--- What is required ---
Would you print the full listing word for word?

--- Information shown ---

▶

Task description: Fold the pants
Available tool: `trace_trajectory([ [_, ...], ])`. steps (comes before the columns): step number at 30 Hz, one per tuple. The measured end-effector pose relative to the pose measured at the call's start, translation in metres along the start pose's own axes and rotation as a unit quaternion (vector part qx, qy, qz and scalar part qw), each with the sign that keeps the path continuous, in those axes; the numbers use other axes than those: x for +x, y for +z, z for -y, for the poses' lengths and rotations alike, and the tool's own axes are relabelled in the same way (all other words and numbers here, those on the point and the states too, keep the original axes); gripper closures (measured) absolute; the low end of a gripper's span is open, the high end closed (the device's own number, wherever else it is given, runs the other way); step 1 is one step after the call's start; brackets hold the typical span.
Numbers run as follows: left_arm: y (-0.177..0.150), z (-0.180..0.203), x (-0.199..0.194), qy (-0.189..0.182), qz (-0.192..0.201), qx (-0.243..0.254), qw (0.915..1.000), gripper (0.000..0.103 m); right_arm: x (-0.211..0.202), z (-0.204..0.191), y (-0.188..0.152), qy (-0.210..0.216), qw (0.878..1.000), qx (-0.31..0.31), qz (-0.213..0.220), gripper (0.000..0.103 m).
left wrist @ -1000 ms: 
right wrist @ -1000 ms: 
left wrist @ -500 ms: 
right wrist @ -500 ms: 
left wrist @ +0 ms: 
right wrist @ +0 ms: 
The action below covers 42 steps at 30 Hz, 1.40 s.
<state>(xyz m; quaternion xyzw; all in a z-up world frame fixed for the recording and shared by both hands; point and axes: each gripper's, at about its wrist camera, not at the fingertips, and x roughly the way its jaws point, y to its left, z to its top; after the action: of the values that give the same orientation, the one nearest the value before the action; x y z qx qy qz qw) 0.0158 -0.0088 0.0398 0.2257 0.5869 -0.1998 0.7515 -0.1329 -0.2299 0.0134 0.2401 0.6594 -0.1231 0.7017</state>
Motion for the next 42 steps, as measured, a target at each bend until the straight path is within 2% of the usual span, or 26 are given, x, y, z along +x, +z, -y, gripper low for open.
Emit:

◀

--- Exercise answer ---
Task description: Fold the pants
Available tool: `trace_trajectory([ [_, ...], ])`. steps (comes before the columns): step number at 30 Hz, one per tuple. The measured end-effector pose relative to the pose measured at the call's start, translation in metres along the start pose's own axes and rotation as a unit quaternion (vector part qx, qy, qz and scalar part qw), each with the sign that keeps the path continuous, in those axes; the numbers use other axes than those: x for +x, y for +z, z for -y, for the poses' lengths and rotations alike, and the tool's own axes are relabelled in the same way (all other words and numbers here, those on the point and the states too, keep the original axes); gripper closures (measured) absolute; the low end of a gripper's span is open, the high end closed (the device's own number, wherever else it is given, runs the other way); step 1 is one step after the call's start; brackets hold the typical span.
Numbers run as follows: left_arm: y (-0.177..0.150), z (-0.180..0.203), x (-0.199..0.194), qy (-0.189..0.182), qz (-0.192..0.201), qx (-0.243..0.254), qw (0.915..1.000), gripper (0.000..0.103 m); right_arm: x (-0.211..0.202), z (-0.204..0.191), y (-0.188..0.152), qy (-0.210..0.216), qw (0.878..1.000), qx (-0.31..0.31), qz (-0.213..0.220), gripper (0.000..0.103 m).
left wrist @ -1000 ms: 
right wrist @ -1000 ms: 
left wrist @ -500 ms: 
right wrist @ -500 ms: 
left wrist @ +0 ms: 
right wrist @ +0 ms: 
The action below covers 42 steps at 30 Hz, 1.40 s.
<state>(xyz m; quaternion xyzw; all in a z-up world frame fixed for the recording and shared by both hands; point and axes: each gripper's, at about its wrist camera, not at the fingertips, and x roughly the way its jaws point, y to its left, z to its top; after the action: of the values that give the same orientation, the one nearest the value before the action; x y z qx qy qz qw) 0.0158 -0.0088 0.0398 0.2257 0.5869 -0.1998 0.7515 -0.1329 -0.2299 0.0134 0.2401 0.6594 -0.1231 0.7017</state>
Motion for the next 42 steps, as measured, a target at each bend until the straight path is within 2% of the usual span, or 26 are given, x, y, z along +x, +z, -y, gripper low for open.
Emit:

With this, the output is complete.